Many people can't think with their brains, especially when it's clogged by their ideology. However there more often seems to be a clear comprehension when their wallets and purses are suffering...

Perhaps someone needs to construct a widget where the average Joe or Jane can enter his or her annual salary/wage/taxes, and be told how much of their taxes went/go to pay for the damage caused directly by climate-related events.

Even better would be an accompanying output that shows what future chunk of said wages/salary will go to pay for climate damage that will manifest over the coming decades, and how action now would reduce this amount. For extra spice it would be instructive to see another output indicating how action yesterday would otherwise have reduced this amount.

And to be gold-plated, such a widget might show people's relative risk of experiencing particular climate-related disasters, based on basic demographic data.

If a cost/risk demonstration/comparison is made personal and specific in response to any and/or all selectable climate change impacts, people might start taking notice.

At least, one could hope...


Bernard J.

Anonymous said...

Global climate change will cause more storms and stronger storms in the future, including tornadoes.

How do rabetts rectify this unsubstantiated claim with the observed decrease in strong tornadoes over the last half century?

Gianni

cRR Kampen said...

Fair, Gianni. Slight decrease or no trend indeed: http://www.ncdc.noaa.gov/oa/climate/severeweather/tornadoes.html
Scroll down for graph on trends to find http://www1.ncdc.noaa.gov/pub/data/cmb/images/tornado/clim/EF3-EF5.png .

Turboblocke said...

Gianni: the past cannot be used as a guide to the future if conditions change.

dbostrom said...

I'm surprised that few people have called out Coburn and Inhofe for their attempted off-loading of their problems onto the backs of others.

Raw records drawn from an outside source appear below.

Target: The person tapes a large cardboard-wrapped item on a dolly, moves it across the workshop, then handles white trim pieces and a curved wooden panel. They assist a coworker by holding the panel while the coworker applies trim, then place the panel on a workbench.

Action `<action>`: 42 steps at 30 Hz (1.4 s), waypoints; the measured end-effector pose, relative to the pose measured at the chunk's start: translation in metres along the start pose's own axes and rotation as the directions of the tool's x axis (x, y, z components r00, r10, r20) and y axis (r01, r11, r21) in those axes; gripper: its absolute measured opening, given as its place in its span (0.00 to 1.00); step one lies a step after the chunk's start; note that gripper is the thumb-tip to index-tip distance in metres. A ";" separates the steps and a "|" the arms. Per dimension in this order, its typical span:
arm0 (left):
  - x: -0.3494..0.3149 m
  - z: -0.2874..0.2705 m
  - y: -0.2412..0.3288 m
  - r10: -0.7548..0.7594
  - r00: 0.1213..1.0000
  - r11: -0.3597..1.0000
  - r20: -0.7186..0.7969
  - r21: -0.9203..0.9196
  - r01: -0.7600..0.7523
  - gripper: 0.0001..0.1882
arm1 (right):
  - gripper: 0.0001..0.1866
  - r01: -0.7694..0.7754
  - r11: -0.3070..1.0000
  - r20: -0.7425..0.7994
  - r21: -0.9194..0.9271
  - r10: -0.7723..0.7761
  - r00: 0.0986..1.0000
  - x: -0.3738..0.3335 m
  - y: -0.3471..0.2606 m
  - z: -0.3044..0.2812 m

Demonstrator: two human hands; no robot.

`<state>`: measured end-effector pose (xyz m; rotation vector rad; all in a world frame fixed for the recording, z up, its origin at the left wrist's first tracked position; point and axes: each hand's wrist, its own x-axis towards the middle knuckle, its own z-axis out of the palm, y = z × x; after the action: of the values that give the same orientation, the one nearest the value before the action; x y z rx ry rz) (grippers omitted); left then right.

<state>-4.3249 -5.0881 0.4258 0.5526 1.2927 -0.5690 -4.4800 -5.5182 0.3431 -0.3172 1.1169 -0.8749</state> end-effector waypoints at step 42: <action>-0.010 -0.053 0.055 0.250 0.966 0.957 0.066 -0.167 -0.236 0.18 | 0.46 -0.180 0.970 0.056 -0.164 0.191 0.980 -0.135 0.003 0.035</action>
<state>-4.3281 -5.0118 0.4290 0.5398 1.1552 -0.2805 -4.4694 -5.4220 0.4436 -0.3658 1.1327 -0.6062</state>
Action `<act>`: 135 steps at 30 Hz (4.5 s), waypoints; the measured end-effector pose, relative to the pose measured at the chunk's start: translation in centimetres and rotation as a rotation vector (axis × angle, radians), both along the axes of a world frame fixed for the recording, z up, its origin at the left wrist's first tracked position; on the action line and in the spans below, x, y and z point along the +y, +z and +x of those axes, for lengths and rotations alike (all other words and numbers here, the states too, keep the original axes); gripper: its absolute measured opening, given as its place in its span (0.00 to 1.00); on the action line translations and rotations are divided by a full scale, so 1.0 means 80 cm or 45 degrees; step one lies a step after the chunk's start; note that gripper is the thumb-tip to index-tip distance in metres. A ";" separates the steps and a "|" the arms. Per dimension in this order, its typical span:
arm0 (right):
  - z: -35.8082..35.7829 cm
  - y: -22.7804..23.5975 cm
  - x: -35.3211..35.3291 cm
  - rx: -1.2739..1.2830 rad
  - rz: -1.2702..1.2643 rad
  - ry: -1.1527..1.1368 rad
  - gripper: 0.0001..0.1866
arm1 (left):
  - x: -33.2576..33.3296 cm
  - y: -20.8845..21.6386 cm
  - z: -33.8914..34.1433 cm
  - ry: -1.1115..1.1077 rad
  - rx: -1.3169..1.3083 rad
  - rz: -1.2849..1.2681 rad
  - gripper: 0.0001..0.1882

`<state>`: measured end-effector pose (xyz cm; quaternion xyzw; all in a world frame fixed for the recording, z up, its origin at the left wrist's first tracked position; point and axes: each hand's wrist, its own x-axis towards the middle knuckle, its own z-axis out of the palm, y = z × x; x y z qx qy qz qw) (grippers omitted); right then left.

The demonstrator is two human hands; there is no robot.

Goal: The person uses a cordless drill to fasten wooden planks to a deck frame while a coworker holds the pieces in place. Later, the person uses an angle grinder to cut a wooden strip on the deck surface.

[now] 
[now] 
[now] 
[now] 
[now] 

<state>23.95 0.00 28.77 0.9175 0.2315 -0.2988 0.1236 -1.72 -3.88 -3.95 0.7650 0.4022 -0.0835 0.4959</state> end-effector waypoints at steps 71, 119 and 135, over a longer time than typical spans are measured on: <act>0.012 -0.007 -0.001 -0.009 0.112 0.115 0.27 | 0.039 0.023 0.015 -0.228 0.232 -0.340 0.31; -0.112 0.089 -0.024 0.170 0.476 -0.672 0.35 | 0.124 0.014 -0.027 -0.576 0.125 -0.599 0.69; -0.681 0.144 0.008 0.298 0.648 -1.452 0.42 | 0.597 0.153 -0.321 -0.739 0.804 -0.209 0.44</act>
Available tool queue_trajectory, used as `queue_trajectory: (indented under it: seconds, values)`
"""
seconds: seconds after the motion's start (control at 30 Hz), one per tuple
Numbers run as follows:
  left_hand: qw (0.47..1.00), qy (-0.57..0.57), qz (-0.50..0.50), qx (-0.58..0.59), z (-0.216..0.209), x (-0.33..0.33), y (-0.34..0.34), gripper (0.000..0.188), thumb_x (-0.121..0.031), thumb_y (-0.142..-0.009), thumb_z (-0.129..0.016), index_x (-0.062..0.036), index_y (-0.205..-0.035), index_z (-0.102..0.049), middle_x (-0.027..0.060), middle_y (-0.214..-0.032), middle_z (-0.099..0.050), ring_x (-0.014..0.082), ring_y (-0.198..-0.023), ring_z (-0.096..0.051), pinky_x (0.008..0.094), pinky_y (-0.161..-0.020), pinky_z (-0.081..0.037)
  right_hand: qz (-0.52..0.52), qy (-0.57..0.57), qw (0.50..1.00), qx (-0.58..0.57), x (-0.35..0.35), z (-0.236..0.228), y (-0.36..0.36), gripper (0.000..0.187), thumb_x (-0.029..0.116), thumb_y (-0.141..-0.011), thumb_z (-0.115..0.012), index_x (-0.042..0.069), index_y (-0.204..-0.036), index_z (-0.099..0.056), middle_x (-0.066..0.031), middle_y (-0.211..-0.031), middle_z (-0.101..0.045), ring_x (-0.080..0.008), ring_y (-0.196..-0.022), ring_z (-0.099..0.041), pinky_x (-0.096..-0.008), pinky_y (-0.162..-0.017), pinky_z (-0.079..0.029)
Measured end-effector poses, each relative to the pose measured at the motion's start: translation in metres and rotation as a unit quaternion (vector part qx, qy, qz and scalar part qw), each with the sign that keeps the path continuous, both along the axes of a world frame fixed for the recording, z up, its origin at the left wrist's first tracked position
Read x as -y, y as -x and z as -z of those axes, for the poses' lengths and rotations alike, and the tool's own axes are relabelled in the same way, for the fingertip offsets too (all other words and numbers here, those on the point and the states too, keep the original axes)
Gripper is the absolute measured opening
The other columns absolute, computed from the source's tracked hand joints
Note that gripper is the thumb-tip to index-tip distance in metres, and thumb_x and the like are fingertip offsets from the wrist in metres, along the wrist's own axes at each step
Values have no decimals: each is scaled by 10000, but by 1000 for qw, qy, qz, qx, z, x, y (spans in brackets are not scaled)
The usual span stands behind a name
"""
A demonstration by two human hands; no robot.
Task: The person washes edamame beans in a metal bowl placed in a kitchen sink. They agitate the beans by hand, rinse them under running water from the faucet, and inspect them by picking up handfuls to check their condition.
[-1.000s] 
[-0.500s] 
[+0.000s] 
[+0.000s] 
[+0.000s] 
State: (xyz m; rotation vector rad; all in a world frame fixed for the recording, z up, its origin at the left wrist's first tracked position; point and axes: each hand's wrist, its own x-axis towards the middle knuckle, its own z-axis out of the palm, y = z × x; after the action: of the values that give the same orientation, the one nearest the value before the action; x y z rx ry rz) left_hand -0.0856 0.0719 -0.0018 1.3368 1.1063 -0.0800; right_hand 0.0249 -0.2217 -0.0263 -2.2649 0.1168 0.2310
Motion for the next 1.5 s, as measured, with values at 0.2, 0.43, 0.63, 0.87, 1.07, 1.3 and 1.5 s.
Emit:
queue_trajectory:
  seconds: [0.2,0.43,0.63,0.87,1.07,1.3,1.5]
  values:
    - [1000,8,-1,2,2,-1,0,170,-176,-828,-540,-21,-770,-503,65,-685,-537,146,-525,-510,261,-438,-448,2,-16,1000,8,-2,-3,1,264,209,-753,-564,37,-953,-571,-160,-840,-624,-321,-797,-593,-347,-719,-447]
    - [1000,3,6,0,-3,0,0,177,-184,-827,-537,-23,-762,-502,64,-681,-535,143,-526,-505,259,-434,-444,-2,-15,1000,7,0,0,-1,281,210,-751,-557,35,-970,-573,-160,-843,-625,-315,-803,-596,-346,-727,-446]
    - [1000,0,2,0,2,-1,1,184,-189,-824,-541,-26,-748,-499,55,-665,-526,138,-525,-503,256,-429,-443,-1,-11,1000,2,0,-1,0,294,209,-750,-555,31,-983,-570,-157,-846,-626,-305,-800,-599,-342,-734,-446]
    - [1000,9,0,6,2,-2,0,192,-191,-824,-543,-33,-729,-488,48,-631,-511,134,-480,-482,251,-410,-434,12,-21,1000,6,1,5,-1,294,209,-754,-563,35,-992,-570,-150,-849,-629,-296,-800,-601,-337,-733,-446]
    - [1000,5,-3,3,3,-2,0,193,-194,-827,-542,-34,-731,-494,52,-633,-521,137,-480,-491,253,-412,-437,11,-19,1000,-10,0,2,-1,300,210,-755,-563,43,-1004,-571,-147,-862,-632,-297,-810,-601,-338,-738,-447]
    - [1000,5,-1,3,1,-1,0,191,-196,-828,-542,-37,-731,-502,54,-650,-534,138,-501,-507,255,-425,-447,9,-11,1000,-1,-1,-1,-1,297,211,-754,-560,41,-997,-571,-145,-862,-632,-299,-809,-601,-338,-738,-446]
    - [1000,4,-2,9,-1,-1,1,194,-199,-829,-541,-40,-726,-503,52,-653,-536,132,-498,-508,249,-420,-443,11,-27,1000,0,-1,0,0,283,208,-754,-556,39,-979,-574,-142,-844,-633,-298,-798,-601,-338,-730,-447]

If cuts are made in response to Oklahoma's requirements, then it stands to reason something else needful is going to go begging.

The question for both should be along the lines of "Fine, offset disaster relief. What federal spending --in Oklahoma-- are you suggesting you cut?"

John said...

My suggestions:
(1) cut the operating budgets of the Oklahoma delegation of the US Senate and US House. [This won't be large enough to pay for the disaster relief]
(2) zero out farm subsidies and agricultural price supports to Oklahoma farmers
(3) zero out the budget of the US occupation of Iraq and of Afghanistan, currently running at $2B/week.